Progress of clinical and genetic research on distal hereditary motor neuropathy
10.3760/cma.j.issn.1003-9406.2019.11.021
- VernacularTitle: 远端型遗传性运动神经病的临床和遗传学研究进展
- Author:
Lanxiao CAO
1
;
Guohua ZHAO
1
Author Information
1. Department of Neurology, the Fourth Affiliated Hospital of Zhejiang University School of Medicine, Yiwu, Zhejiang 322000, China; Department of Neurology, the Second Affiliated Hospital of Zhejiang University School of Medicine, Hangzhou, Zhejiang 310009, China
- Publication Type:Review
- Keywords:
Distal hereditary motor neuropathy;
Genetics;
Pathogenesis
- From:
Chinese Journal of Medical Genetics
2019;36(11):1136-1140
- CountryChina
- Language:Chinese
-
Abstract:
Distal hereditary motor neuropathy (dHMN) is a group of clinically and genetically heterogeneous disorders characterized by progressive distal weakness and atrophy. The onset of dHMN is at mid-adulthood or early childhood, and the symptoms are mainly present in the lower limbs. Besides weakness and atrophy of distal limb muscles, some patients may develop bulbar paralysis, and some may also present with mild sensory disturbance. Decreased or absent tendon reflexes may be discovered.
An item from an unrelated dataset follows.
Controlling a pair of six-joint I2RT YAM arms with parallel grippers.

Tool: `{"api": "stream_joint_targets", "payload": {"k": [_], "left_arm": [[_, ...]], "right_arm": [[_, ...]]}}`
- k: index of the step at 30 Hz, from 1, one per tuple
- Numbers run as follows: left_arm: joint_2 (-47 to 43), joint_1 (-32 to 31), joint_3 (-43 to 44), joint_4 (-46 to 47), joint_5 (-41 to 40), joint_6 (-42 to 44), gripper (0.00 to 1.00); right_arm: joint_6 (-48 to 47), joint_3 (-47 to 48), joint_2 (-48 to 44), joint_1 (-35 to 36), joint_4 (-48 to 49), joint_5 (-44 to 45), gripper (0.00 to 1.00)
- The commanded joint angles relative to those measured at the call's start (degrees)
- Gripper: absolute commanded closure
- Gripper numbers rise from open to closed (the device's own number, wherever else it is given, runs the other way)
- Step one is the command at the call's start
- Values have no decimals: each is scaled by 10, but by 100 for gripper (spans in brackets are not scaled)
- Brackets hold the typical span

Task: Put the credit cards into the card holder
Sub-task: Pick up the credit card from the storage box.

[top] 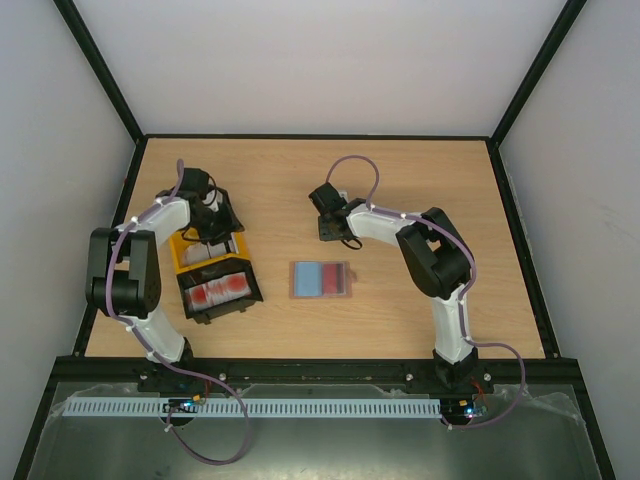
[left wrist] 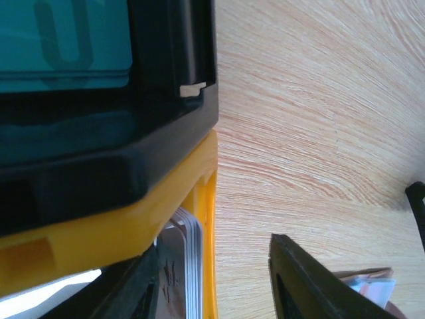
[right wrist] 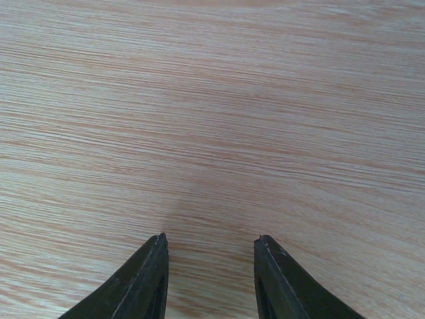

Electromyography may show neurogenic damages. Muscular biopsy may reveal neurogenic amyotrophy. An increasing number of genes have been associated with dHMN. Pathogenesis of dHMN may include formation of protein aggregates, impairment of autophagy pathway, RNA processing, translation synthesis, axonal transport, endoplasmic reticulum stress, calcium channel and neuroprotection. A review for recent progress made on clinical characterization and molecular genetics of dHMN is provided.